(REQUIRED ACTION) How do the records below read from their first line through the line containing "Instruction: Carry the"? Write those lines out exactly.

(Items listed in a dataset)
+ + + + +

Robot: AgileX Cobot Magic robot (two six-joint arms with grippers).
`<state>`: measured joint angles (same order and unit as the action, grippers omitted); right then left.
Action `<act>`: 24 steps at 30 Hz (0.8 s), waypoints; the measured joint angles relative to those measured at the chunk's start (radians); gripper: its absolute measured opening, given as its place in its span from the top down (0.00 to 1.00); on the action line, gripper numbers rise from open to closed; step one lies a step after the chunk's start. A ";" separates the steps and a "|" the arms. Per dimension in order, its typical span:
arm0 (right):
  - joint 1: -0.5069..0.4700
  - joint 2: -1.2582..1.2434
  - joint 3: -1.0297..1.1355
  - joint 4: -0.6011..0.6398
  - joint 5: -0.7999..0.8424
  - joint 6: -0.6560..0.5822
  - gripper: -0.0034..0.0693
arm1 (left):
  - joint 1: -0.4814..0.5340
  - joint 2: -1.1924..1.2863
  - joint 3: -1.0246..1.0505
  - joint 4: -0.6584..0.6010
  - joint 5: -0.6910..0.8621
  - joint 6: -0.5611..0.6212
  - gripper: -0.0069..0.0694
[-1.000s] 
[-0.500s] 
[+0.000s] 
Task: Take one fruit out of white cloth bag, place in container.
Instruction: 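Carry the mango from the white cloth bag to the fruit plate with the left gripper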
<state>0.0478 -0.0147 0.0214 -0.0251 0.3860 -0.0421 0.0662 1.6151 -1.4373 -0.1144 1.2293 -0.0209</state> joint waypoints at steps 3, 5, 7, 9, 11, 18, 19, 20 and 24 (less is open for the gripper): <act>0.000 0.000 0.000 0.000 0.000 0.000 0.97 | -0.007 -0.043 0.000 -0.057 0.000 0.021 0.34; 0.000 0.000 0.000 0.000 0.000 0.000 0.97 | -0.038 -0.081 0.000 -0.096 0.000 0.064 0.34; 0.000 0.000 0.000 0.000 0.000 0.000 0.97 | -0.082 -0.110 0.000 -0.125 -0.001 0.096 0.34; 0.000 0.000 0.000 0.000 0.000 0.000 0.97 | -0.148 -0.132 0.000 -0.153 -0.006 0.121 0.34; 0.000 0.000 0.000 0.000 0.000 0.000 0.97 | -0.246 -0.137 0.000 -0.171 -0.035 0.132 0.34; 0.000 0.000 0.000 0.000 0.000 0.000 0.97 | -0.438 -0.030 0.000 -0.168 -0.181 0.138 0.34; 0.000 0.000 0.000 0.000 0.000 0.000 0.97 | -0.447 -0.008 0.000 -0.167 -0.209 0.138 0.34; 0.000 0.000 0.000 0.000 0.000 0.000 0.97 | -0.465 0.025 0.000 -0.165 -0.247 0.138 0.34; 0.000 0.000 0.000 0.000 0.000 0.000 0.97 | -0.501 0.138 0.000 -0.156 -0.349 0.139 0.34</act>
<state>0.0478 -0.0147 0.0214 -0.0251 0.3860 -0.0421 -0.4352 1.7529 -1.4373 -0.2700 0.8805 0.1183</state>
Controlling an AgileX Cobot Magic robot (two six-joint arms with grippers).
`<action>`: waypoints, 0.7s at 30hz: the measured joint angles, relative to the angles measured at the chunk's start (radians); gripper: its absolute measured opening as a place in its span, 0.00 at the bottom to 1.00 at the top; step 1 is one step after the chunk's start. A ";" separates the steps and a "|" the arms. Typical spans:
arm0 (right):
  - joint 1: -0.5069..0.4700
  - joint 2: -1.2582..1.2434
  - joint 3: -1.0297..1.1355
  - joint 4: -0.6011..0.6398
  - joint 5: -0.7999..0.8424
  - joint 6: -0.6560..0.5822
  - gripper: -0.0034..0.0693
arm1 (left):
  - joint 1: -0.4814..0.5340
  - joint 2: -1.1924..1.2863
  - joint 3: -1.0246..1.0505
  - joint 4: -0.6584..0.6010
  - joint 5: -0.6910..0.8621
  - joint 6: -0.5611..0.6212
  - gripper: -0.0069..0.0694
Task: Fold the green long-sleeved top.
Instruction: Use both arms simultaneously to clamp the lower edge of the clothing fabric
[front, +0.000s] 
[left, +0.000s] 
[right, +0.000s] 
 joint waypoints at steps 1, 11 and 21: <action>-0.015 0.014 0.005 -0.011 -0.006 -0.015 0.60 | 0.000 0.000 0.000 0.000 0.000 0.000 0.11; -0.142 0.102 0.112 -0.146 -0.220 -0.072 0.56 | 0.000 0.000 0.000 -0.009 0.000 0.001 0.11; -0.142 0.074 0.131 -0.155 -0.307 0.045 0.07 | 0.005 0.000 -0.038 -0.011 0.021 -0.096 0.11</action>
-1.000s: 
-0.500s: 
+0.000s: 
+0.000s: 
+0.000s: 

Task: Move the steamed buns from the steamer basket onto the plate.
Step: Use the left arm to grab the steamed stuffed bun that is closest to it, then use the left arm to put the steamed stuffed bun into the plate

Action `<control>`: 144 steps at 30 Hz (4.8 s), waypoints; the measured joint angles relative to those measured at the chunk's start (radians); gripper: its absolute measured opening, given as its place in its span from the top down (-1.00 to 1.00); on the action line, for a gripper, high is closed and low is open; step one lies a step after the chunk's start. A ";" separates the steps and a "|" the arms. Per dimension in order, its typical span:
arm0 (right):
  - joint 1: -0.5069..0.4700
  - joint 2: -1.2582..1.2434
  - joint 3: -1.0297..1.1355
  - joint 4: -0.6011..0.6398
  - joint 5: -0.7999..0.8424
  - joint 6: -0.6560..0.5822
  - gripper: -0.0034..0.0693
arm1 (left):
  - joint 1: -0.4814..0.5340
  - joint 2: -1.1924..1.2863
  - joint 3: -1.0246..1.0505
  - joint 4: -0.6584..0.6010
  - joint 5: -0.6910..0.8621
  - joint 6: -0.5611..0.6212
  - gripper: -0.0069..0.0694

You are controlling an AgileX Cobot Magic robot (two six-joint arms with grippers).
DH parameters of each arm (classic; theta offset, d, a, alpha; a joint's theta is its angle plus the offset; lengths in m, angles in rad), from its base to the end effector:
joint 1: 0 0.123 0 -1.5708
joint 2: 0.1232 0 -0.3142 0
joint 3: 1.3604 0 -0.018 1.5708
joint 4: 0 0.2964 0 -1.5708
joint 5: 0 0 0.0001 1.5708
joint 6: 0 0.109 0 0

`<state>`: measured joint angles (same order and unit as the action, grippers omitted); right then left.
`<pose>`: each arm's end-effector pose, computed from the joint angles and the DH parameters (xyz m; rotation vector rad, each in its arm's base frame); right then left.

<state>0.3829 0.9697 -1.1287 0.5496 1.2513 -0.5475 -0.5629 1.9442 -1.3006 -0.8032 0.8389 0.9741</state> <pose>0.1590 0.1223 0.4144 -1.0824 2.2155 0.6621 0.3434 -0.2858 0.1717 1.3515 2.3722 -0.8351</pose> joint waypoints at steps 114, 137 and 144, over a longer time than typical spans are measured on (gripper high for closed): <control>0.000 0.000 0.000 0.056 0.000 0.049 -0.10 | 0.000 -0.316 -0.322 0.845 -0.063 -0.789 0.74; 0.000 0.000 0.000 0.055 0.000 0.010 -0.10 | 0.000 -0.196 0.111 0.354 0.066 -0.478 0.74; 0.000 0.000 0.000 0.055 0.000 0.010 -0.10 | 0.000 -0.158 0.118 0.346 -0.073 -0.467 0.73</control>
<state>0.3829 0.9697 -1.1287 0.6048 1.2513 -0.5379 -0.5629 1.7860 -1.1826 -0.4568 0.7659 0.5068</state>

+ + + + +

(REPLY)
Robot: AgileX Cobot Magic robot (two six-joint arms with grippers).
`<state>`: measured joint angles (same order and unit as the action, grippers omitted); right then left.
Action `<act>`: 24 steps at 30 Hz (0.8 s), waypoints; the measured joint angles relative to those measured at the chunk's start (radians); gripper: its absolute measured opening, given as its place in its span from the top down (0.00 to 1.00); on the action line, gripper numbers rise from open to closed; step one lies a step after the chunk's start. A ";" separates the steps and a "|" the arms. Per dimension in order, its typical span:
arm0 (right):
  - joint 1: -0.5069..0.4700
  - joint 2: -1.2582..1.2434
  - joint 3: -1.0297..1.1355
  - joint 4: -0.6011..0.6398
  - joint 5: -0.7999..0.8424
  - joint 6: -0.6560..0.5822
  - gripper: -0.0034..0.0693
arm1 (left):
  - joint 1: -0.4814..0.5340
  - joint 2: -1.1924..1.2863
  - joint 3: -1.0246..1.0505
  - joint 4: -0.6584..0.6010
  - joint 5: -0.6910..0.8621
  - joint 6: -0.5611..0.6212
  - gripper: -0.0069..0.0694
[-1.000s] 
[-0.500s] 
[+0.000s] 
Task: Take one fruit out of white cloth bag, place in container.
Instruction: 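Carry the mango from the white cloth bag to the fruit plate with the left gripper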

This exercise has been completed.